**INPUT DATA:**
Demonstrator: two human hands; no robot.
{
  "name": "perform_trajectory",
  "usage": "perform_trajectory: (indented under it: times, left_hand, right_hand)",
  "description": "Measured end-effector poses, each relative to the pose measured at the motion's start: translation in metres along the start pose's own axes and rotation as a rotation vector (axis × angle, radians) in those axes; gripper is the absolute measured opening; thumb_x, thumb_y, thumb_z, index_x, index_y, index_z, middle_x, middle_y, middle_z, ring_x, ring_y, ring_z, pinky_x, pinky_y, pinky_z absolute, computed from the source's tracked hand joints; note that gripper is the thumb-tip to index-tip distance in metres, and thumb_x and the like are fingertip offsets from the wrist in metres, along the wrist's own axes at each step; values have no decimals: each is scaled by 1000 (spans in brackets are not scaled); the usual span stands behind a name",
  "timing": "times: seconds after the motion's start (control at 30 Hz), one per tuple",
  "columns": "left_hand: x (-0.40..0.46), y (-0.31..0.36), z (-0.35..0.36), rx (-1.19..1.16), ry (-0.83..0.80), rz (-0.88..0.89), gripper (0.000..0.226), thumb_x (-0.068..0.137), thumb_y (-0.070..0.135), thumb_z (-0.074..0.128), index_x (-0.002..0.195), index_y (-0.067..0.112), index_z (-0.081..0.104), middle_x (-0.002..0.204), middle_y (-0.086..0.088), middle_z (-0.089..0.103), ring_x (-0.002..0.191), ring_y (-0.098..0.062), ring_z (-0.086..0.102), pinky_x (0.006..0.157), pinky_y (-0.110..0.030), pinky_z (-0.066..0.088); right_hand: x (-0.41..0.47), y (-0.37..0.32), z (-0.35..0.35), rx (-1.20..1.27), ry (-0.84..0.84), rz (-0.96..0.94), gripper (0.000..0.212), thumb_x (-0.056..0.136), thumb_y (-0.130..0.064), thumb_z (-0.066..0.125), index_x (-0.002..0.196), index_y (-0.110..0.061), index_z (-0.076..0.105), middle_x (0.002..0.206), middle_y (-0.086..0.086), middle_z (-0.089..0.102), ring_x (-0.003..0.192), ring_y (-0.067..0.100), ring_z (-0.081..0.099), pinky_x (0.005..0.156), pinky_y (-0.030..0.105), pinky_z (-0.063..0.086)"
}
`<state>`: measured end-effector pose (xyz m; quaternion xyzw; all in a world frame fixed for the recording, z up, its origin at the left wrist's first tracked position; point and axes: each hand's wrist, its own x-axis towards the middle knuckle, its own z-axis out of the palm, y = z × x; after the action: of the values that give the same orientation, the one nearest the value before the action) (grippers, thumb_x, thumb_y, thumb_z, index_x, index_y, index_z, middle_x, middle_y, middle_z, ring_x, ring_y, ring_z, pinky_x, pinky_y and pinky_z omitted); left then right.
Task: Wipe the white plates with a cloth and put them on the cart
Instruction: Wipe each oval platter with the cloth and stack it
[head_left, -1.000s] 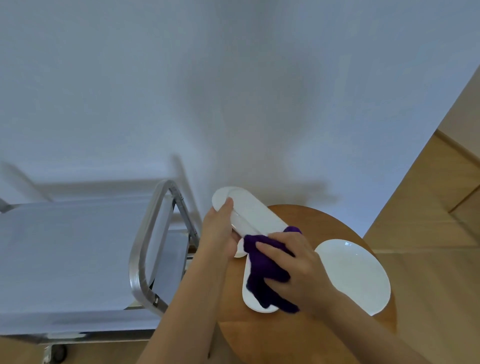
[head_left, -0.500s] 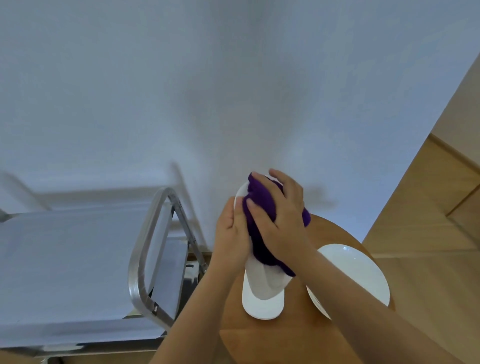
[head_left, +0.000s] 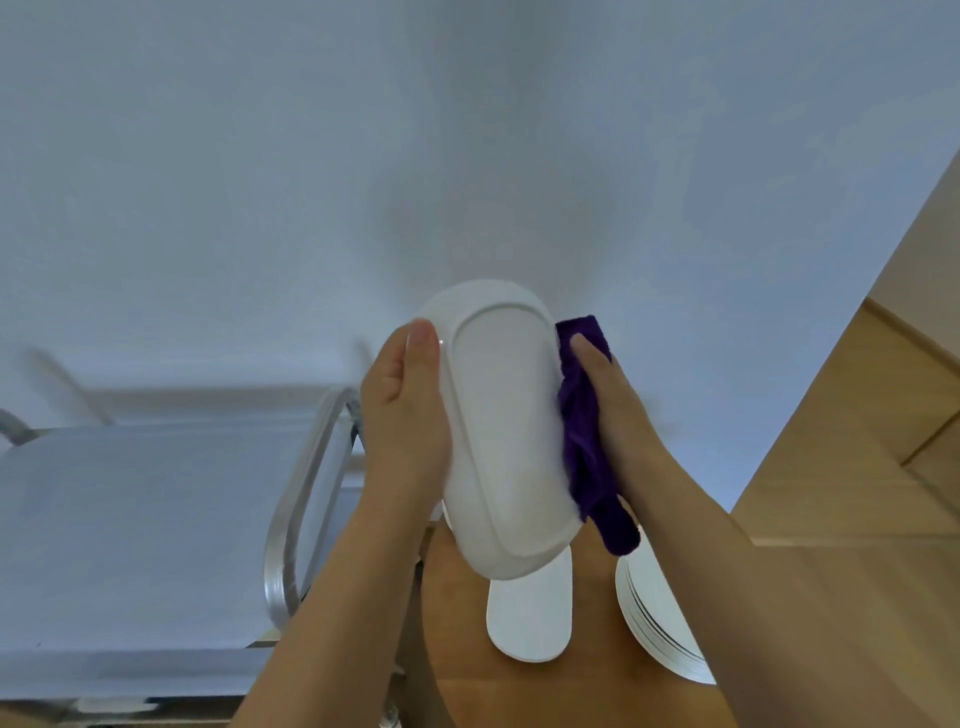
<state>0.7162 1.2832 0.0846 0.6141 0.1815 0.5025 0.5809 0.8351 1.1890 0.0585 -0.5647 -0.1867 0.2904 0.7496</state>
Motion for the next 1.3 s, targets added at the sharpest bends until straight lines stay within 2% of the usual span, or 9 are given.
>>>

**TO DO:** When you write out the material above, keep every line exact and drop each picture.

**ANSWER TO THE PROBLEM:**
Demonstrator: two human hands; no robot.
{
  "name": "perform_trajectory",
  "usage": "perform_trajectory: (indented under it: times, left_hand, right_hand)",
  "description": "Measured end-effector poses, each relative to the pose measured at the motion's start: translation in metres along the start pose's own axes and rotation as a rotation vector (axis × angle, radians) in those axes; gripper is the absolute measured opening; thumb_x, thumb_y, thumb_z, index_x, index_y, index_z, middle_x, middle_y, middle_z, ring_x, ring_y, ring_z, pinky_x, pinky_y, pinky_z absolute, computed from the source's tracked hand joints; note that gripper is the thumb-tip to index-tip distance in metres, and thumb_x and the like are fingertip offsets from the wrist in metres, along the wrist's own axes at each step; values have no decimals: each is scaled by 1000 (spans in brackets are not scaled); the usual span stands behind a name",
  "timing": "times: seconds after the motion's start (control at 30 Hz), one per tuple",
  "columns": "left_hand: x (-0.40..0.46), y (-0.31..0.36), z (-0.35..0.36), rx (-1.19..1.16), ry (-0.83..0.80), rz (-0.88..0.89), gripper (0.000..0.226), thumb_x (-0.068..0.137), thumb_y (-0.070..0.135), thumb_z (-0.074..0.128), index_x (-0.002..0.195), index_y (-0.067..0.112), index_z (-0.081..0.104), middle_x (-0.002..0.204), middle_y (-0.086..0.088), middle_z (-0.089..0.103), ring_x (-0.002..0.191), ring_y (-0.098..0.062), ring_z (-0.086..0.102), pinky_x (0.006..0.157), pinky_y (-0.110..0.030), pinky_z (-0.066..0.088); right_hand: x (-0.41..0.47), y (-0.37..0.32), z (-0.35..0.35), rx (-1.20..1.27), ry (-0.84..0.84), rz (-0.96..0.94), gripper (0.000..0.212), thumb_x (-0.056..0.136), thumb_y (-0.130..0.064), thumb_z (-0.066..0.125), index_x (-0.002..0.196), index_y (-0.110..0.061), index_z (-0.076..0.105), middle_x (0.002..0.206), middle_y (-0.086..0.086), middle_z (-0.089..0.102), ring_x (-0.003..0.192), ring_y (-0.067..0.100), ring_z (-0.081..0.099), pinky_x (0.005..0.156), pinky_y (-0.030..0.105), pinky_z (-0.063..0.086)"
}
`<state>`: measured end-effector pose (xyz m; quaternion xyzw; all in a world frame fixed for the recording, z up, its origin at the left wrist's first tracked position; point and axes: each hand's wrist, its own x-axis towards the middle knuckle, its own z-axis out of the palm, y = z × x; after the action: of the values that give the same orientation, the one nearest the value before the action) (grippers, thumb_x, thumb_y, thumb_z, index_x, index_y, index_z, middle_x, middle_y, middle_z, ring_x, ring_y, ring_z, pinky_x, pinky_y and pinky_z omitted); left then right.
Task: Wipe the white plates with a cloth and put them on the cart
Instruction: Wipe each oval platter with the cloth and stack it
[head_left, -1.000s] 
[head_left, -0.500s] 
[head_left, +0.000s] 
<state>0.7162 1.2832 0.0846 0.6141 0.1815 0.5025 0.5809 0.8351 1.1890 0.0585 -0.5647 -0.1867 0.2904 0.7496</state>
Motion for the next 1.3 s, targets added at the sharpest bends until straight lines stay within 2% of the usual span, or 9 are given.
>>>

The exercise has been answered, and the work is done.